Ce que cette lumière était, rien ne saurait
Le dire, et, comme brille au fond d’une forêt
Un long rayon de lune en une route étroite,
Elle resplendissait, se tenant toute droite.
Ainsi se dresse un phare au sommet d’un récif.
C’était un flamboiement immobile, pensif,
Debout.
Et les trois dieux s’étonnèrent.
Ils dirent:
Qu’est ceci?
Tout se tut et les cieux attendirent.
—Dieu Vâyou, dit Agni, dieu Vâyou, dit Indra,
Parle à cette lumière.
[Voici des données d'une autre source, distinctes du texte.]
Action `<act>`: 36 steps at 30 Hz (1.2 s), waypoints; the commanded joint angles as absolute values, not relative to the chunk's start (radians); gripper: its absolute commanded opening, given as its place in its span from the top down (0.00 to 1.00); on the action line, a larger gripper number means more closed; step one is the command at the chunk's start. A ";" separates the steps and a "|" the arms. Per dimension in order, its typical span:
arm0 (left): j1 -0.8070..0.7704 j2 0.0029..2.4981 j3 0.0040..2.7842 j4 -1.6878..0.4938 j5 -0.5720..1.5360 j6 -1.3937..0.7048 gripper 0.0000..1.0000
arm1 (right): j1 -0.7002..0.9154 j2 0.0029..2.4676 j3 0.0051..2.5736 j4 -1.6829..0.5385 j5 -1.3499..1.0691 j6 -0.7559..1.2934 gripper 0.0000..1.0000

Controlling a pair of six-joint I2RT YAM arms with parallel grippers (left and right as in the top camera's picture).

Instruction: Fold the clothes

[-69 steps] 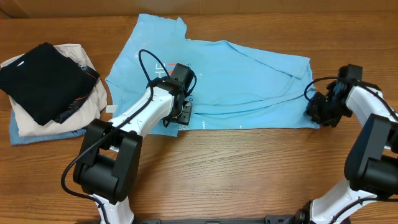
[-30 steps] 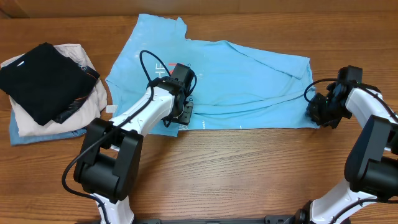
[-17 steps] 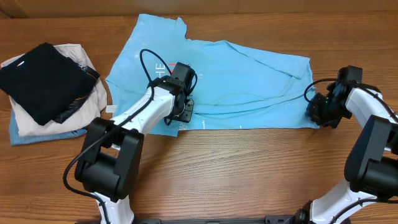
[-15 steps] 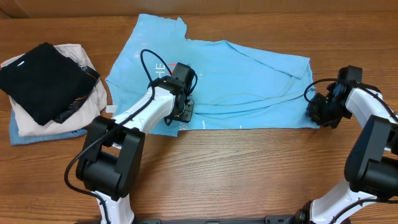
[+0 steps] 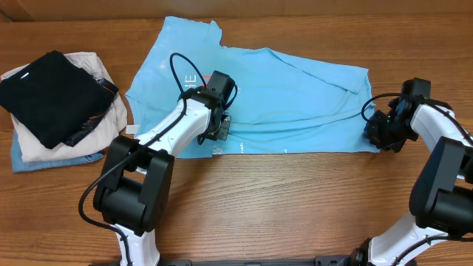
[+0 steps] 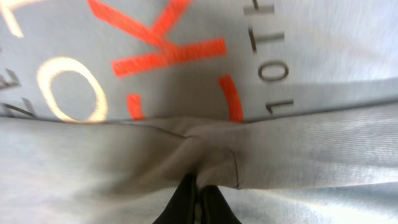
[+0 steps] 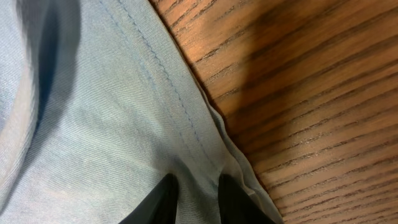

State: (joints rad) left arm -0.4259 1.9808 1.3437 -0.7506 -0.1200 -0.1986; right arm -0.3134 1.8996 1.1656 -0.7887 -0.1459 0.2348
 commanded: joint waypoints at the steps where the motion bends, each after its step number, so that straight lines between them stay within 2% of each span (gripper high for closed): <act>1: -0.434 1.985 1.388 -0.756 -0.169 -0.190 0.96 | -0.308 1.943 1.119 -0.789 -0.132 0.235 0.74; 8: -0.428 1.985 1.406 -0.698 -0.290 -0.190 0.96 | -0.308 1.943 1.119 -0.789 -0.133 0.235 0.74; 15: -0.419 1.988 1.406 -0.601 -0.295 -0.191 0.95 | -0.308 1.943 1.119 -0.787 -0.133 0.235 0.74; 17: -0.419 1.988 1.406 -0.589 -0.295 -0.191 0.89 | -0.308 1.943 1.119 -0.788 -0.133 0.235 0.74; 19: -0.419 1.988 1.406 -0.587 -0.296 -0.189 0.78 | -0.308 1.943 1.119 -0.787 -0.133 0.235 0.74; 21: -0.419 1.988 1.406 -0.590 -0.297 -0.186 0.61 | -0.308 1.943 1.119 -0.787 -0.133 0.235 0.74; 24: -0.417 1.988 1.406 -0.601 -0.311 -0.186 0.46 | -0.308 1.943 1.119 -0.788 -0.133 0.235 0.74; 30: -0.416 1.988 1.406 -0.703 -0.347 -0.187 0.41 | -0.308 1.943 1.119 -0.787 -0.133 0.235 0.74; 36: -0.416 1.988 1.406 -0.918 -0.343 -0.285 0.38 | -0.316 1.935 1.177 -0.831 -0.140 0.260 0.64</act>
Elle te répondra.
Crois-tu que tu pourras savoir ce qu’elle est?
—Certes,
Dit Vâyou. Je le puis.
Les profondeurs désertes
Songeaient; tout fuyait, l’aigle ainsi que l’alcyon.
Alors Vâyou marcha droit à la vision.
—Qu’es-tu? cria Vâyou, le dieu fort et suprême.
Et l’apparition lui dit:—Qu’es-tu toi-même?
Et Vâyou dit:—Je suis Vâyou, le dieu du Vent.
—Et qu’est-ce que tu peux?—Je peux, en me levant,
Tout déplacer, chasser les flots, courber les chênes,
Arracher tous les gonds, rompre toutes les chaînes,
Et si je le voulais, d’un souffle, moi Vâyou,
Plus aisément qu’au fleuve on ne jette un caillou
Ou que d’une araignée on ne crève les toiles,
J’emporterais la terre à travers les étoiles.
L’apparition prit un brin de paille et dit:
—Emporte ceci.
Puis, avant qu’il répondît,
Elle posa devant le dieu le brin de paille.
Alors, avec des yeux d’orage et de bataille,
Le dieu Vâyou se mit à grandir jusqu’au ciel,
Il troua l’effrayant plafond torrentiel,
Il ne fut plus qu’un monstre ayant partout des bouches,
Pâle, il démusela les ouragans farouches
Et mit en liberté l’âpre meute des airs;
On entendit mugir le semoun des déserts
Et l’aquilon qui peut, par-dessus les épaules
Des montagnes, pousser l’océan jusqu’aux pôles;
Vâyou, géant des vents, immense, au-dessus d’eux
Plana, gronda, frémit et rugit, et, hideux,
Remua les profonds tonnerres de l’abîme;
Tout l’univers trembla de la base à la cime
Comme un toit où quelqu’un d’affreux marche à grands pas.